Ce pas a été révélé par les déclarations du porte-parole de la commission de la sécurité et de la politique du Parlement iranien, Mahmoud Abbaszadeh Meshkini, qui a déclaré que le Parlement discuterait de la suspension du traité de non-prolifération nucléaire.

Meshkini a déclaré dans des déclarations aux médias locaux : « Nous devons envisager dès que possible de suspendre les travaux du Traité de non-prolifération nucléaire, et prendre une décision à cet égard », affirmant que « les visites du directeur de l’Agence internationale de l’énergie atomique, Rafael Grossi, à Téhéran, ont non seulement restreint son pays, mais que leur effet a été contraire ».

Les restrictions iraniennes

Bien que Meshkini ait déclaré que le Parlement imposerait des restrictions aux déplacements de Grossi à Téhéran, il a affirmé que l’Iran coopère avec l’Agence internationale de l’énergie atomique plus que tout autre État membre du traité de non-prolifération nucléaire.

Le parlementaire iranien a ajouté : « Lors de sa visite en Iran, Grossi s’est engagé moralement à normaliser la question iranienne.
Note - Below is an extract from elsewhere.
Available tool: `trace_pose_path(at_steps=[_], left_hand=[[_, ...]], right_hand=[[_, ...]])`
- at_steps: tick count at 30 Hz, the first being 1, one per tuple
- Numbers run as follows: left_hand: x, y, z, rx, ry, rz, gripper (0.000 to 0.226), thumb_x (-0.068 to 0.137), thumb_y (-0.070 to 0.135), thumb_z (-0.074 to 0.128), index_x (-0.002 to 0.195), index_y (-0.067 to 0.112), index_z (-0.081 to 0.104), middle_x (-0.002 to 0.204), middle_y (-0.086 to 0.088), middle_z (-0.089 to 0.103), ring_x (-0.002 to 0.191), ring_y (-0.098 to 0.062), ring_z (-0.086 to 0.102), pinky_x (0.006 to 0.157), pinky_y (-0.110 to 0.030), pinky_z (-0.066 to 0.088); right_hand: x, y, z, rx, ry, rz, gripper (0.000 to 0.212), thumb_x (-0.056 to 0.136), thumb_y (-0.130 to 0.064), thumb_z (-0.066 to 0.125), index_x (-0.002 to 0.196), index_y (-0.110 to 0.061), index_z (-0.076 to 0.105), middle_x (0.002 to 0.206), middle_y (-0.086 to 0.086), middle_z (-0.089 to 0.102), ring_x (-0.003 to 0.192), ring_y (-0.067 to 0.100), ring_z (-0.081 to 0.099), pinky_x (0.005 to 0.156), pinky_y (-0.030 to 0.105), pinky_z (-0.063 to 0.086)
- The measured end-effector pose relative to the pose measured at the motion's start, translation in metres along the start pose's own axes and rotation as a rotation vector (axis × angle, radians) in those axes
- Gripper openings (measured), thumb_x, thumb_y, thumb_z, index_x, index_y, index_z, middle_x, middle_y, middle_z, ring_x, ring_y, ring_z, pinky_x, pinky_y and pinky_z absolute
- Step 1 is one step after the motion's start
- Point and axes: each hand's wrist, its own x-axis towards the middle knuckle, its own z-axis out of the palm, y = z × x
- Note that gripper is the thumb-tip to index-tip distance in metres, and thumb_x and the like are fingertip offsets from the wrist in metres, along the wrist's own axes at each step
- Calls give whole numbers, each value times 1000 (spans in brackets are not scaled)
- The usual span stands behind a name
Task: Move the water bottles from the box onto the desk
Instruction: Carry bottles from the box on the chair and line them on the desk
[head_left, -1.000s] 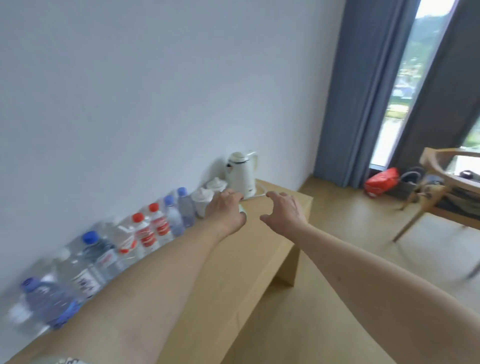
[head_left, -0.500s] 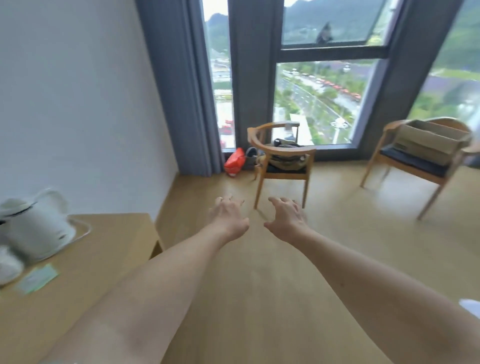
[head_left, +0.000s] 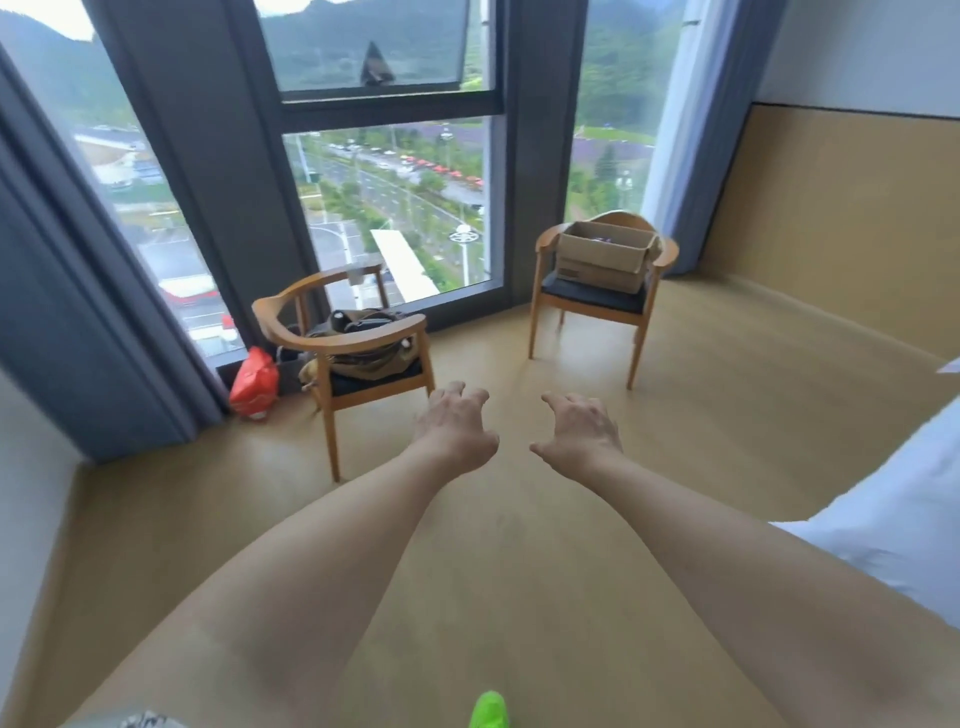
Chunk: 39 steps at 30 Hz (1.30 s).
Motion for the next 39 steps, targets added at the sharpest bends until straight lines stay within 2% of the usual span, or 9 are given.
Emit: trace_pose_path(at_steps=[8,16,22,27,31,39], left_hand=[[188,32,-7,-68,-23,104,63,89,35,68,149,30,48,161,-8,38,145,-31,37,114,-50,42],[323,67,31,-51,-87,184,64,88,34,66,149,31,48,160,-8,37,144,-29,37,112,-47,41],[455,95,61,-7,-95,210,61,90,33,68,148,28,49,159,-10,37,144,-31,37,110,-45,43],[580,129,49,53,-45,205,56,87,35,69,141,27,55,146,-7,48,133,-29,43,96,-41,48],[662,157,44,21,15,223,52,85,39,71,135,29,59,140,-4,53,129,-28,46,90,-41,50],[808,184,80,-4,-60,235,44,84,38,70,126,29,60,129,-1,54,118,-25,50,89,-44,56]], right_hand=[[140,26,-40,30,100,167,75,88,-43,74,153,-24,42,146,6,53,136,29,43,108,41,41],[265,76,-37,65,78,268,65,88,-41,74,145,-23,50,140,7,54,132,30,46,106,40,41],[403,124,-28,83,121,251,66,84,-44,77,143,-26,52,132,6,59,123,28,53,95,39,48],[522,163,-62,82,140,261,62,82,-42,76,137,-26,56,129,6,60,119,28,55,86,35,47],[602,183,-83,78,118,243,58,82,-41,73,136,-27,56,127,6,59,116,27,53,82,34,42],[737,215,-87,74,75,249,58,85,-40,74,138,-28,54,130,4,56,122,26,49,93,37,45]])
Malheureusement, sa visite en Israël et la publication de cette décision qui s’en est suivie ont montré qu’il a fait un mouvement politique depuis le début ou qu’il a été forcé de le faire sous l’influence de l’hégémonie américaine et occidentale. »

La semaine dernière, le Conseil des gouverneurs de l’AIEA a adopté une résolution appelant l’Iran à fournir « des réponses techniques appropriées immédiates » sur les trois sites où l’AIEA a trouvé des traces d’uranium.

Selon les accords qu’il a signés avec l’Agence internationale de l’énergie atomique dans le cadre du traité de non-prolifération nucléaire, l’Iran doit être tenu responsable de la raison de la présence d’uranium sur les trois sites, et des raisons pour lesquelles il n’a pas notifié l’Agence internationale de l’énergie atomique.

Accord complémentaire

L’agence cherche depuis plus de deux ans à obtenir des réponses iraniennes. Lors de sa visite à Téhéran en mars 2021, M. Grossi a signé un accord supplémentaire, aux termes duquel l’Iran s’est engagé à répondre aux questions de l’agence à cet égard.

Cependant, Grossi a déclaré dans un rapport avant la réunion du conseil des gouverneurs la semaine dernière, que les réponses de l’Iran n’étaient pas suffisamment crédibles.

La semaine dernière, le Conseil des gouverneurs a approuvé à une écrasante majorité un projet de résolution présenté par la Grande-Bretagne, la France, l’Allemagne et les États-Unis, critiquant le manque de coopération de l’Iran, dans une décision que l’Iran a jugée « politisée ».

Que savez-vous du traité ?

Selon les Nations unies, le traité sur la non-prolifération des armes nucléaires, finalisé en 1968, vise à empêcher la propagation des armes nucléaires.

Après l’ouverture à la signature de ce traité en 1968, 191 pays, dont l’Iran, y ont adhéré et il est entré en vigueur en 1970, le plaçant au premier rang des accords multilatéraux de désarmement par le nombre de ses parties.

Le traité prévoit une coopération dans l’utilisation de l’énergie nucléaire à des fins pacifiques. Lors de la conférence d’examen et de prorogation du traité de non-prolifération qui s’est tenue en mai 1995, les États membres ont accepté sans vote de le prolonger indéfiniment et ont décidé de continuer à organiser des conférences d’examen tous les cinq ans.